LAI ATSKAN DZIESMAS : LATVIAN MUSIC AND CULTURAL IDENTITY IN TWENTY-FIRST CENTURY NEW ZEALAND
Keywords:
Latvian diaspora, New Zealand, music and identity, music ethnographyAbstract
The city of Christchurch, New Zealand, is home to the most distant settlement of the post-World War Two Latvian diaspora. For more than sixty years, this tiny community has maintained a strong sense of cultural identity through music and dance, despite the difficulties presented by geographic distance and isolation. In 2008, I initiated an ethnographic recording project with musicians from the Christchurch Latvian community, which resulted in the production of a double-CD, Lai atskan dziesmas. This paper provides a discussion of the practical and theoretical considerations of the ethnographic component of this recording project, and examines the process of identity construction embodied in the recording process.

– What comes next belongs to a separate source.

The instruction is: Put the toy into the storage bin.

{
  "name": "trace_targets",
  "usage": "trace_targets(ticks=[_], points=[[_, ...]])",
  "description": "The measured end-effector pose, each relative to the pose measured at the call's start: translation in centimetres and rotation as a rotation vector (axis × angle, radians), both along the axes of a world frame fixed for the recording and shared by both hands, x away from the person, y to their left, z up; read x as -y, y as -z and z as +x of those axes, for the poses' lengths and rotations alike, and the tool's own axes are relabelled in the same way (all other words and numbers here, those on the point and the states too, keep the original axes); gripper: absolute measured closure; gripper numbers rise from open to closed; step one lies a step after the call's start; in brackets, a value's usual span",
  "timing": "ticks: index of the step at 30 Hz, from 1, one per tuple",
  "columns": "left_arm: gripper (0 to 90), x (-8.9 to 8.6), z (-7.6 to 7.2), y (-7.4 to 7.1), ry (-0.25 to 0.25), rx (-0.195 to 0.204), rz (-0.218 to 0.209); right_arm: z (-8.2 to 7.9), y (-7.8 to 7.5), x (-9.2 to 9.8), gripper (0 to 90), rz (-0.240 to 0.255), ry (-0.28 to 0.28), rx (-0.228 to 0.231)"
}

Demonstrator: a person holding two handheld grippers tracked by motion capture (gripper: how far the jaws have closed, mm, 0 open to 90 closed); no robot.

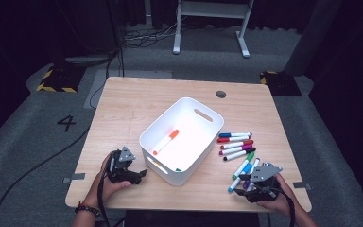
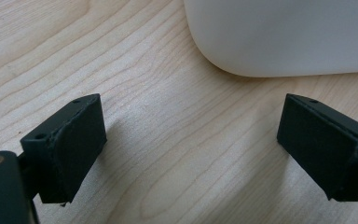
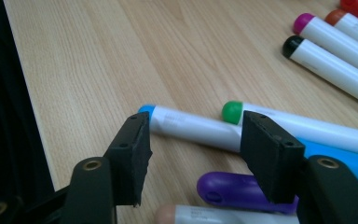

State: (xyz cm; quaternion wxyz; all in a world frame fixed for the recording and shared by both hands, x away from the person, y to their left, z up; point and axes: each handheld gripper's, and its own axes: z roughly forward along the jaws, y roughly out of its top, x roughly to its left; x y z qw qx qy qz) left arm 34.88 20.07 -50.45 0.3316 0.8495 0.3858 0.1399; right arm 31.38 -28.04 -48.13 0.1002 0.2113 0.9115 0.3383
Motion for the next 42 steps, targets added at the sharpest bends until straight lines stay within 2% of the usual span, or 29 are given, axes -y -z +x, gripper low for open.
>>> trace_targets(ticks=[3,5,9,11,12,13,16,18,19,22,23,24,25,27,28,29,31,35,38,39,42], points=[[8.0,0.0,0.0,0.0,0.000,0.000,0.000,0.3,0.2,-0.4,44.9,-0.008,0.008,0.000],[8.0,0.0,0.0,0.0,0.001,0.002,0.000,0.9,0.4,-0.9,45.8,-0.012,0.009,-0.019],[8.0,0.0,0.0,0.0,0.002,0.004,0.000,1.4,0.3,-1.8,46.4,0.008,0.008,-0.022],[8.0,0.0,0.0,0.0,0.000,0.000,-0.001,1.7,0.1,-2.3,46.5,0.010,-0.001,-0.020],[8.0,0.0,0.0,0.0,0.002,0.004,0.000,1.9,-0.1,-2.2,46.8,-0.003,-0.021,-0.003],[8.0,0.0,0.0,0.0,0.001,0.003,0.000,1.9,-0.3,-2.2,46.8,0.010,-0.007,0.001],[8.0,0.0,0.0,0.0,0.001,0.000,-0.001,2.6,-1.3,-0.8,45.6,0.042,0.014,0.022],[8.0,0.0,0.0,0.0,-0.004,0.000,-0.002,2.9,-1.5,-0.3,44.8,0.038,0.030,0.020],[8.0,0.0,0.0,0.0,-0.003,-0.001,-0.002,3.5,-1.8,0.7,43.8,0.037,0.045,0.029],[8.0,0.0,0.0,0.0,0.000,0.000,-0.001,4.3,-1.7,1.3,42.5,0.010,0.062,0.037],[8.0,0.0,0.0,0.0,-0.004,0.000,-0.002,5.0,-1.2,1.6,41.6,-0.026,0.068,0.030],[8.0,0.0,0.0,0.0,-0.003,0.000,-0.002,5.2,-1.0,1.7,41.3,-0.042,0.070,0.034],[8.0,0.0,0.0,0.0,-0.003,0.000,-0.002,5.2,-1.0,1.7,41.3,-0.042,0.070,0.034],[8.0,0.0,0.0,0.0,-0.003,-0.001,-0.003,5.9,-0.2,1.9,41.5,-0.061,0.077,0.006],[8.0,0.0,0.0,0.0,-0.003,-0.001,-0.003,5.9,-0.2,1.9,41.5,-0.061,0.077,0.006],[8.0,0.0,0.0,0.0,0.000,0.000,-0.001,6.1,0.2,1.9,43.2,-0.084,0.082,0.003],[8.0,0.0,0.0,0.0,-0.001,0.000,-0.002,6.1,0.3,1.8,46.7,-0.066,0.074,-0.007],[8.0,0.0,0.0,0.0,-0.003,0.000,-0.002,5.9,0.2,1.3,52.1,-0.073,0.042,-0.019],[8.0,0.0,0.0,0.0,0.000,0.000,0.000,6.0,0.1,0.7,54.9,-0.065,0.054,-0.050],[8.0,0.0,0.0,0.0,0.001,0.002,0.000,6.1,0.1,0.5,55.7,-0.076,0.035,-0.047],[8.0,0.0,0.0,0.0,0.001,0.000,0.000,6.0,0.1,0.1,61.1,-0.060,0.025,-0.066]])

This construction of identity can be examined on many levels, as it involved issues such as the juxtaposition of archival and new recordings, the process of repertoire selection, the differing challenges of live and studio recording, and the process of re-arrangement of songs for the purposes of studio recording. Furthermore, the recording process mobilised issues of identity with respect to the roles of Latvian and non-Latvian musicians involved, and even the ways in which songs on the CD reflect the shared identity of the Christchurch community.